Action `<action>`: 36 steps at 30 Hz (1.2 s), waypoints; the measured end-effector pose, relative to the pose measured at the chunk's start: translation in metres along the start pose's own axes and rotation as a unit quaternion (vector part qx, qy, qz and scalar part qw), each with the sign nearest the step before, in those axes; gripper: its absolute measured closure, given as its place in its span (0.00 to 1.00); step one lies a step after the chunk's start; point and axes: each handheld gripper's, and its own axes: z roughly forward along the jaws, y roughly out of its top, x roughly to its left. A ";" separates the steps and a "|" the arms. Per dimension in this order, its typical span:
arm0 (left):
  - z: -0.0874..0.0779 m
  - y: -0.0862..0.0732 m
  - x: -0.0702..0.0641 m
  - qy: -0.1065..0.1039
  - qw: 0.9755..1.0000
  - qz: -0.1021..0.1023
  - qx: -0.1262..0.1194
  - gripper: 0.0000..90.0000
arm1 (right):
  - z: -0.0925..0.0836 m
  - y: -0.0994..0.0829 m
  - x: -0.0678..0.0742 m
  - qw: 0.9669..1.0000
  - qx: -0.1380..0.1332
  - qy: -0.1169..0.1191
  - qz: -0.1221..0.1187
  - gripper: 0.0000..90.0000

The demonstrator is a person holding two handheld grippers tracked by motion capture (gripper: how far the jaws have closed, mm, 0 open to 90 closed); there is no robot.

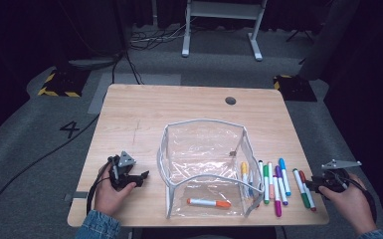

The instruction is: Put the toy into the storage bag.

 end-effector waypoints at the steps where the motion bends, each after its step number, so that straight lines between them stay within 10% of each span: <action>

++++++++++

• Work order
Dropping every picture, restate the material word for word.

• Exercise answer
Action `<action>`: 36 steps at 30 Hz (1.2 s), waypoints; the measured end-effector pose, relative to the pose measured at the chunk's start: translation in metres along the start pose's own axes and rotation as a unit quaternion (vector part qx, qy, qz and scalar part qw), each with the sign nearest the step before, in those axes; gripper: its absolute measured closure, given as its place in its span (0.00 to 1.00); step one lies a step after the chunk's start; point and axes: each handheld gripper's, and its own axes: z roughly forward along the jaws, y roughly out of its top, x roughly to its left. A ";" separates the steps and a "|" the arms. Per dimension in this order, its typical span:
arm0 (left):
  - z: -0.0874..0.0779 m
  - y: -0.0862..0.0732 m
  - x: -0.0702..0.0641 m
  - qy: -0.1065..0.1039
  - qw: 0.9755..1.0000
  - qz: -0.1021..0.1023
  - qx: -0.1262..0.1194
  - gripper: 0.0000..90.0000
arm1 (right):
  - z: -0.0925..0.0836 m
  - y: -0.0994..0.0829 m
  - x: -0.0678..0.0742 m
  - qw: 0.9669..1.0000
  - qx: -0.1380..0.1332
  - qy: -0.1169..0.1191
  - qz: -0.1221..0.1187
  - gripper: 0.0000..90.0000

The demonstrator is a person holding two handheld grippers tracked by motion capture (gripper: how far the jaws have closed, mm, 0 open to 90 closed); there is no robot.


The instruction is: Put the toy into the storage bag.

 end-effector waypoints at the steps where the motion bends, each after its step number, so that straight lines between them stay within 10% of each span: <action>

There is nothing else to add to the answer.